ていうか私は全く読みこなせないです。難しいです。でも私はこの作品が好きなんです。

わからないのに好きなんて、そんなことあるかいな??と皆さん思うと思いますが、これこそ、相手の懐に入らずとも、謎のフェロモンにより虜にする、芥川龍之介の能力なのです!!(意味わからん)

男性が橋の下でずーーっと恋人の女性を待っている話です。中国の故事からきているみたいです。
作中、「が、女は未だに来ない」が7回もでてきます。7回です。なにかの冗談?と思えてしまいますが、芥川龍之介は大真面目だと思います(多分)

男性が見ている景色がはっきりと目に浮かぶような、リアルさを伴った繊細な文章です。
なんていうのでしょうね……芥川龍之介の寂しい心が、何となく伝わってくるような気がするのです。人生を諦めかけているような、そんな雰囲気を感じます。

 来るか来ないかわからない相手を待つのは本当に辛いです。相手が恋人ならばなおさらです。
 芥川龍之介は自分の生活を、このような状態だと書いています。
 

「だから私は現代に生れはしたが、何一つ意味のある仕事が出来ない。

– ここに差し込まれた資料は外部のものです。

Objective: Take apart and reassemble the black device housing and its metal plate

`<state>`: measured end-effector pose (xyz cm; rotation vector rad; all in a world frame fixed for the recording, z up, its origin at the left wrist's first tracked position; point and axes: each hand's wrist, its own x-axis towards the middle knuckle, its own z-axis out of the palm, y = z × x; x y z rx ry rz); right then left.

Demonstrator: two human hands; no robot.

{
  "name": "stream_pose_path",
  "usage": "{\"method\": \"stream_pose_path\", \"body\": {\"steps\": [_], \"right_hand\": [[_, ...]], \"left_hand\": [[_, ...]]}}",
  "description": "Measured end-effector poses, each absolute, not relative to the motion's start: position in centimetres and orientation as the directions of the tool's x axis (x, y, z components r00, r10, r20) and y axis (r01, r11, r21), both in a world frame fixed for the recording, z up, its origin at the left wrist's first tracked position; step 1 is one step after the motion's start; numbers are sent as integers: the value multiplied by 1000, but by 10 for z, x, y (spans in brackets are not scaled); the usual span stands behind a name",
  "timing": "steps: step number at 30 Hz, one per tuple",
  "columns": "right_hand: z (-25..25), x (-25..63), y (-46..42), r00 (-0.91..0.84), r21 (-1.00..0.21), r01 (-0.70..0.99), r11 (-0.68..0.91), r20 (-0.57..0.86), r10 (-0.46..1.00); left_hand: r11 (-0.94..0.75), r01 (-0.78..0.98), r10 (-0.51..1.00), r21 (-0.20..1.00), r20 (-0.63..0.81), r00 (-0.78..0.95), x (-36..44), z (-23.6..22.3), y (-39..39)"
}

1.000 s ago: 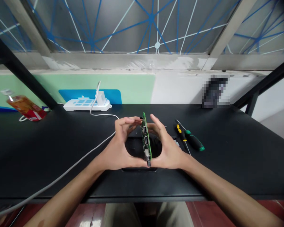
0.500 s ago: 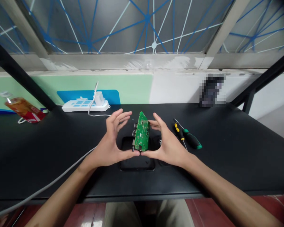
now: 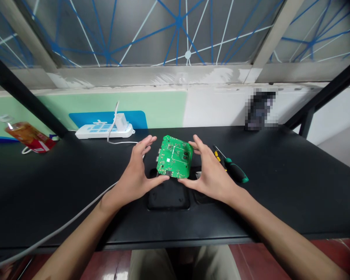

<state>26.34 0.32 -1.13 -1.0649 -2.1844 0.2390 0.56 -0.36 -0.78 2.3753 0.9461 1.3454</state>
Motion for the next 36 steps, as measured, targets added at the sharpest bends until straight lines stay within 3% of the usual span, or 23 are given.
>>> {"method": "stream_pose_path", "body": {"steps": [11, 36], "right_hand": [[-8, 267, 4, -491, -403, 586, 703, 513, 704], [-4, 270, 1, -553, -407, 537, 739, 492, 673]], "left_hand": [[-681, 597, 723, 424, 519, 455, 3, 0, -12], [-728, 530, 683, 435, 524, 509, 4, 1, -14]]}}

昼も夜も漫然と夢みがちな生活を送りながら、ただ、何か来きたるべき不可思議なものばかりを待っている。ちょうどあの尾生が薄暮はくぼの橋の下で、永久に来ない恋人をいつまでも待ち暮したように。」

皆さんはこの作品を読んだ時、どのような解釈をするのでしょうか。青空文庫でいつでも読めるので、気が向いたら読んでみてくださいね。